§ Exercise
Give an exact copy of the data that follows.

--- START ---

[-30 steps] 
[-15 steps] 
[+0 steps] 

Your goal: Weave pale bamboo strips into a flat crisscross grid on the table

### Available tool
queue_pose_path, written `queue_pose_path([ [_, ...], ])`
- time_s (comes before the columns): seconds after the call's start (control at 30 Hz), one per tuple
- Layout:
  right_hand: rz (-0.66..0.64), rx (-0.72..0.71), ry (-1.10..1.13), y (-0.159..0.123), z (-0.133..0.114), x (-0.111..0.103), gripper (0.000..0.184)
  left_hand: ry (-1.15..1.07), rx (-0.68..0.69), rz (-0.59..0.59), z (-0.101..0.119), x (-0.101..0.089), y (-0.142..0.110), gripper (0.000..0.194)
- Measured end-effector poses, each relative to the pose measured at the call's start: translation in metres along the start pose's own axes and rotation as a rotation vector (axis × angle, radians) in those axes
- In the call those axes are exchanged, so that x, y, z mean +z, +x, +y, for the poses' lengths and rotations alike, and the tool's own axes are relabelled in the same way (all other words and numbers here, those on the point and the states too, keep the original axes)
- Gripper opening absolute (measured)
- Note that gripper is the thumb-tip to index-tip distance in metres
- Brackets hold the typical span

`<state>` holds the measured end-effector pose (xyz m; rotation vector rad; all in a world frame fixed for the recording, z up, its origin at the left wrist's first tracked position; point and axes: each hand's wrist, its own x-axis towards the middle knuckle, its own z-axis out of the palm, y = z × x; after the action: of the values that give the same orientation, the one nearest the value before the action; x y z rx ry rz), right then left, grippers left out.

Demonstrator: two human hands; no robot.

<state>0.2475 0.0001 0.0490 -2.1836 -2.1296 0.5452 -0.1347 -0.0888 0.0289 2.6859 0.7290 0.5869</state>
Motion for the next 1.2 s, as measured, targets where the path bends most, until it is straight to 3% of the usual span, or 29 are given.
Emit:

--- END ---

§ Response to the exercise
[-30 steps] 
[-15 steps] 
[+0 steps] 

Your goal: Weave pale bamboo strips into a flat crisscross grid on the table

### Available tool
queue_pose_path, written `queue_pose_path([ [_, ...], ])`
- time_s (comes before the columns): seconds after the call's start (control at 30 Hz), one per tuple
- Layout:
  right_hand: rz (-0.66..0.64), rx (-0.72..0.71), ry (-1.10..1.13), y (-0.159..0.123), z (-0.133..0.114), x (-0.111..0.103), gripper (0.000..0.184)
  left_hand: ry (-1.15..1.07), rx (-0.68..0.69), rz (-0.59..0.59), z (-0.101..0.119), x (-0.101..0.089), y (-0.142..0.110), gripper (0.000..0.194)
- Measured end-effector poses, each relative to the pose measured at the call's start: translation in metres along the start pose's own axes and rotation as a rotation vector (axis × angle, radians) in those axes
- In the call those axes are exchanged, so that x, y, z mean +z, +x, +y, for the poses' lengths and rotations alike, and the tool's own axes are relabelled in the same way (all other words and numbers here, those on the point and the states too, keep the original axes)
- Gripper opening absolute (measured)
- Note that gripper is the thumb-tip to index-tip distance in metres
- Brackets hold the typical span

`<state>` holds the measured end-effector pose (xyz m; rotation vector rad; all in a world frame fixed for the recording, z up, its origin at the left wrist's first tracked position; point and axes: each hand's wrist, its own x-axis towards the middle knuckle, its own z-axis out of the palm, y = z × x; after the action: of the values that give the same orientation, the one nearest the value before the action; x y z rx ry rz), right then left, grippers left out.

Demonstrator: two human hands; no robot.

<state>0.2475 0.0001 0.0490 -2.1836 -2.1296 0.5452 -0.1347 -0.0888 0.0289 2.6859 0.7290 0.5869</state>
Motion for the next 1.2 s, as measured, targets where the path bends most, until it is straight to 3% of the usual span, or 29 are given.
Emit:

This exercise calls for no further output.